= Missionaries to the Preborn =

Wisconsin-based anti-abortion organization

Missionaries to the Preborn is an American anti-abortion advocacy group based in Milwaukee, Wisconsin. It was founded in 1990 by Rev. Matthew Trewhella. This organization, as visible in names and faces of their membership, is closely tied to the Faithful Soldier School of Evangelism, which is run by his son-in-law, Jason Storms.

In June 2005, the group held a nine-day campaign in Michigan, dubbed the "American Atrocity Tour". The group is known for displaying signs purporting to feature graphic photographs of aborted fetuses along roadsides, although these images are sometimes mislabeled.
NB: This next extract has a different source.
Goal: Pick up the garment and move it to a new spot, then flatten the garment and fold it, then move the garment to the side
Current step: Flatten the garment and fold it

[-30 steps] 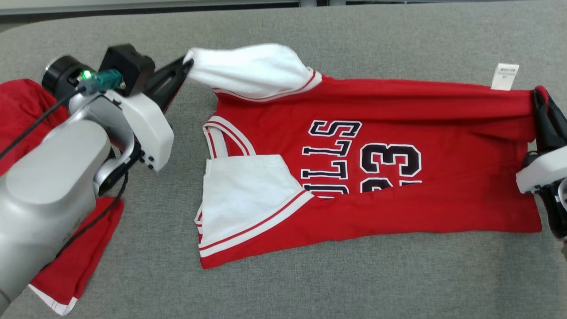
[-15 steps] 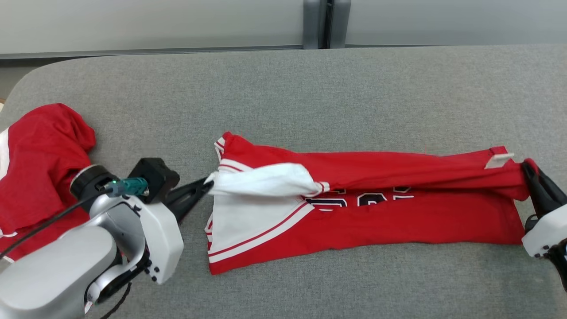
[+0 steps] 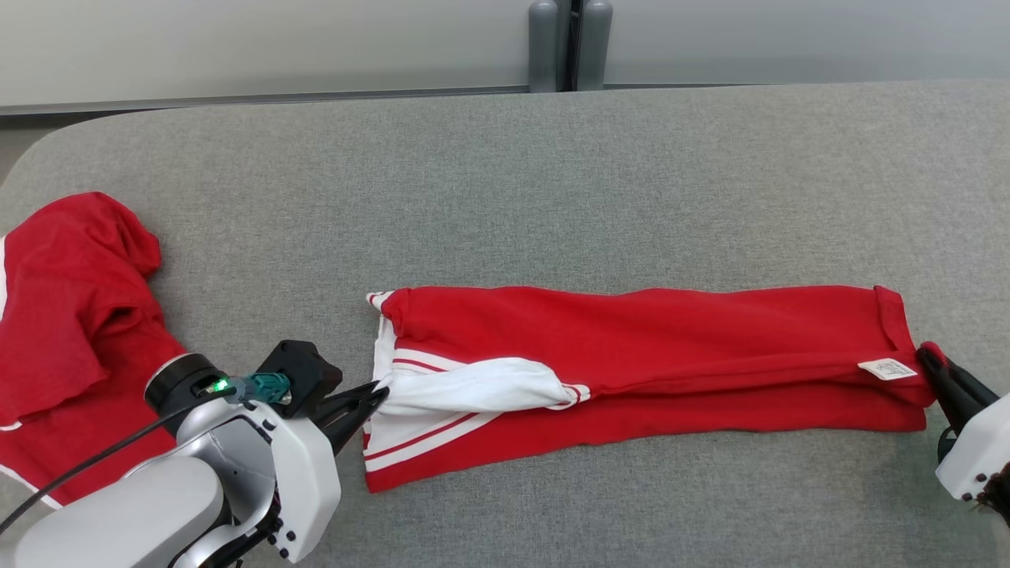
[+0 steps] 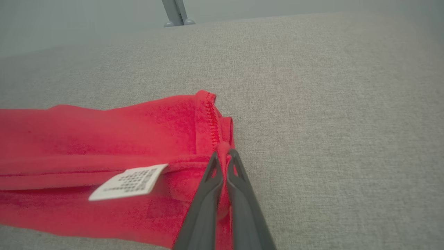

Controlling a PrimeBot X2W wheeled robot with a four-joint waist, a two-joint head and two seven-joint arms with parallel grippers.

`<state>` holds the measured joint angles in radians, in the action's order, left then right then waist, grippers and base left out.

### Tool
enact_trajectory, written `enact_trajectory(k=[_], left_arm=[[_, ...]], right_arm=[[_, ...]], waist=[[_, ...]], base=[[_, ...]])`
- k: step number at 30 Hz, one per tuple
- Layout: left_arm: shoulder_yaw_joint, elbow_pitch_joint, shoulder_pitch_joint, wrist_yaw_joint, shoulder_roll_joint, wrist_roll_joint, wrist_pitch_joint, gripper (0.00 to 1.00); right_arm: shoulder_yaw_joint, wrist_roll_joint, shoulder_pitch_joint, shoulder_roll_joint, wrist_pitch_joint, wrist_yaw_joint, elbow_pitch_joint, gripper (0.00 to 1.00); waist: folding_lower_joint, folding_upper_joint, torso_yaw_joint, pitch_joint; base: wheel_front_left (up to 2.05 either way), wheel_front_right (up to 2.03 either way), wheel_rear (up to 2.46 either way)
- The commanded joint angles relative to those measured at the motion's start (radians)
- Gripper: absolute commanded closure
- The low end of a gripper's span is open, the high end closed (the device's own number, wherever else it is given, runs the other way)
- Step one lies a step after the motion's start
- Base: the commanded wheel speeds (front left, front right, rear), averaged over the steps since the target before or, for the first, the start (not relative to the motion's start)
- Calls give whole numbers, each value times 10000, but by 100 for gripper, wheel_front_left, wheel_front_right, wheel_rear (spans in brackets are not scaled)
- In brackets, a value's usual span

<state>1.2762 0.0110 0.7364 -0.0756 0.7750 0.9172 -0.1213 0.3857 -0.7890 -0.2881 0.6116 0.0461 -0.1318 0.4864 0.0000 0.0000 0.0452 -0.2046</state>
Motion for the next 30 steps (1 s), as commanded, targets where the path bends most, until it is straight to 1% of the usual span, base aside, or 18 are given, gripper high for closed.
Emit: enact_trajectory(k=[1,2,3,4,8,11,13,16,18,21,22,24,25,26,28,29,30], left_arm=[[-1,-134,-174,41,-25,-168,-32,100],[4,-205,-184,22,-50,-269,-60,73],[4,-271,-211,3,-80,-312,-75,28],[3,-323,-261,25,-110,-327,-113,0],[-13,-407,-379,170,-133,-95,-276,0],[-200,-473,-222,1,-104,-133,-85,0],[-405,-505,-134,-146,-133,-46,124,0],[-930,-592,-19,-509,-258,73,742,0],[-1420,-729,-27,-836,-455,215,1444,0],[-2297,-1021,-181,-1353,-861,527,2787,0],[-2586,-1128,-273,-1492,-1001,582,3193,0],[-3190,-1283,-481,-1659,-1374,747,3673,0],[-3190,-1283,-481,-1659,-1374,747,3673,0],[-4093,-1341,-781,-1762,-1832,914,3841,0],[-5557,-1096,-1212,-1724,-2454,401,3866,0],[-6119,-1016,-1621,-1623,-2787,55,3861,0],[-6119,-1016,-1621,-1623,-2787,55,3861,0]], right_arm=[[-57,-229,166,11,252,21,15,0],[6,-204,205,73,341,21,-68,0],[-32,-230,208,133,399,21,-96,0],[-99,-247,219,188,415,21,-99,0],[-416,-135,225,226,197,20,-23,0],[-711,156,98,239,-99,20,54,0],[-853,372,-17,106,-398,18,-23,0],[-1104,806,-134,-116,-996,17,-267,0],[-1312,1089,-235,-336,-1536,17,-498,0],[-1520,1618,-270,-755,-2303,15,-820,0],[-1592,1796,-264,-892,-2500,15,-952,0],[-1771,2208,-203,-1194,-2790,15,-1199,0],[-1771,2208,-203,-1194,-2790,15,-1199,0],[-1990,2614,-73,-1530,-2974,15,-1420,0],[-2301,2975,88,-1949,-3063,14,-1690,0],[-2405,3211,167,-2137,-3096,14,-1814,0],[-2405,3211,167,-2137,-3096,14,-1814,0]], waist=[[0,0,0,-16],[0,0,1,-28],[0,0,1,-36],[0,0,0,-40],[0,0,3,-14],[0,0,11,28],[0,0,11,63],[0,0,21,118],[0,0,26,161],[0,0,28,246],[0,0,27,279],[0,0,34,341],[0,0,34,341],[0,0,61,396],[0,0,103,435],[0,0,119,453],[0,0,119,453]], base=[[0,0,0],[0,0,0],[0,0,0],[0,0,0],[0,0,0],[0,0,0],[0,0,0],[0,0,0],[0,0,0],[0,0,0],[0,0,0],[0,0,0],[0,0,0],[0,0,0],[0,0,0],[0,0,0],[0,0,0]])
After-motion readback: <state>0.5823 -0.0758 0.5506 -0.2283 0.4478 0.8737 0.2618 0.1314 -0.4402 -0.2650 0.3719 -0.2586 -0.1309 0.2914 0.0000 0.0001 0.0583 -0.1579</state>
Trewhella has served 14 months for blockading clinics. In 1994, he was a featured speaker at the U.S. Taxpayers Party convention. He has expressed non-condemnation of those involved in abortion-related violence, stating, "I don't condemn people who use force to try to protect babies, because they are human beings. And if someone uses force to try to protect those babies, it would be as if someone used force against Dr. Mengele, from Adolf Hitler's era. If someone used force against him, would I condemn the person for stopping Mengele from all the atrocities he did? No, I wouldn't condemn that person". However, he tempered these remarks by noting that he does not advocate violence.

Trewhella currently hosts a weekly television program in Milwaukee, called "In Focus."